In Praise Of Business Alliances
Probably the biggest problem facing corporate executives these days is how to manage amid the rampant uncertainties of the New Economy. With the business environment changing at a dizzying rate, companies are being forced to decide where to target their limited resources, even as they must rely on untested strategies.
Little wonder that companies are looking to make alliances with a wide variety of partners as a way of reducing risk, obtaining access to key technology, and broadening their customer base. The conventional corporate structure is a binary model--either you are inside the corporate walls or outside of them. Alliances, by contrast, are a gray area, where the partners share some goals but not others. Such a model is better suited to the New Economy. As a result, the average large company now has more than 30 alliances, up from none a decade ago, says Anderson Consulting.
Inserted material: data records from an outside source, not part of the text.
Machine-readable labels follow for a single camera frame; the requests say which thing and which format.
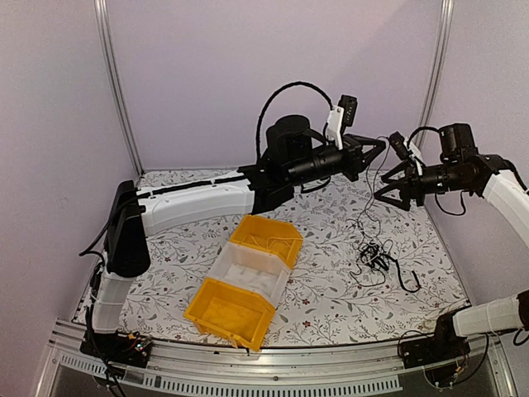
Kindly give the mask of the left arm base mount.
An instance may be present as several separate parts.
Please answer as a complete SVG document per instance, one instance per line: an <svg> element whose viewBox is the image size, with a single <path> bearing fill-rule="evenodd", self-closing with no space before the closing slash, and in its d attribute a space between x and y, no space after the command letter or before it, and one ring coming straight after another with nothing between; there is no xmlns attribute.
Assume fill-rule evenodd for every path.
<svg viewBox="0 0 529 397"><path fill-rule="evenodd" d="M127 366L146 368L153 347L152 338L138 332L113 334L86 332L80 351L88 356Z"/></svg>

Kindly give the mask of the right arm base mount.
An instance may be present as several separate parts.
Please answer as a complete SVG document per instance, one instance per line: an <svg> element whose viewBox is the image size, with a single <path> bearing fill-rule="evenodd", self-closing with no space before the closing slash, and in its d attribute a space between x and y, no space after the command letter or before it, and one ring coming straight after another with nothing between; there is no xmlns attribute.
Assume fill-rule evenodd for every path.
<svg viewBox="0 0 529 397"><path fill-rule="evenodd" d="M470 346L464 338L439 342L434 336L412 330L399 338L397 354L405 369L422 368L431 385L444 389L454 386L467 368Z"/></svg>

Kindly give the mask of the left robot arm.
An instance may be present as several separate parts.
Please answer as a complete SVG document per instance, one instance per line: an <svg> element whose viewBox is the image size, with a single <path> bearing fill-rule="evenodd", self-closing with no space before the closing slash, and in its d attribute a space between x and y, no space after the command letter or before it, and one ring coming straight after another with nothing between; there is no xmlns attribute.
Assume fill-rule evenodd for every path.
<svg viewBox="0 0 529 397"><path fill-rule="evenodd" d="M150 267L147 237L209 218L266 213L292 199L295 187L336 174L355 182L386 147L381 139L345 132L356 108L356 98L341 96L329 106L322 132L303 115L281 117L256 131L267 147L257 150L253 165L215 179L158 189L139 189L131 180L120 183L106 223L81 253L92 255L95 244L103 244L104 269L87 319L92 347L106 359L121 354L123 343L114 333L132 282Z"/></svg>

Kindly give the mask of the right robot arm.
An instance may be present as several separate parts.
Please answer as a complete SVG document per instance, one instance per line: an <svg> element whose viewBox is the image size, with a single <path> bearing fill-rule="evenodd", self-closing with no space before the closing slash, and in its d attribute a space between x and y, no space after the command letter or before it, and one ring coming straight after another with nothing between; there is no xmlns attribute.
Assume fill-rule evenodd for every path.
<svg viewBox="0 0 529 397"><path fill-rule="evenodd" d="M375 192L375 198L407 211L413 203L422 206L428 194L475 194L494 207L527 242L528 188L516 166L500 155L479 153L466 123L454 123L434 132L441 143L437 165L424 165L421 152L400 133L389 137L401 162L382 176L384 186ZM433 360L444 361L469 336L527 329L528 293L523 291L441 315L427 343L427 353Z"/></svg>
Indeed, alliances, used judiciously, represent a good way to combine the best aspects of U.S.-style. capitalism--with its emphasis on all-out competition--with the more cooperative mentality of the keiretsu in Japan and the chaebol of South Korea. In high-uncertainty industries such as technology, media, and pharmaceuticals, alliances have helped facilitate far faster innovation than companies could manage by themselves. And with many businesses trying to crack multiple foreign markets at once, they are relying on alliances with local partners to smooth the way.
But it's possible to go too far down the cooperative route. Companies shouldn't use alliances as a substitute for taking risks themselves or as a way of divvying up the market and eliminating competition. In the end, it is vision and willingness to innovate that will drive an economy forward, not the ability to make alliances.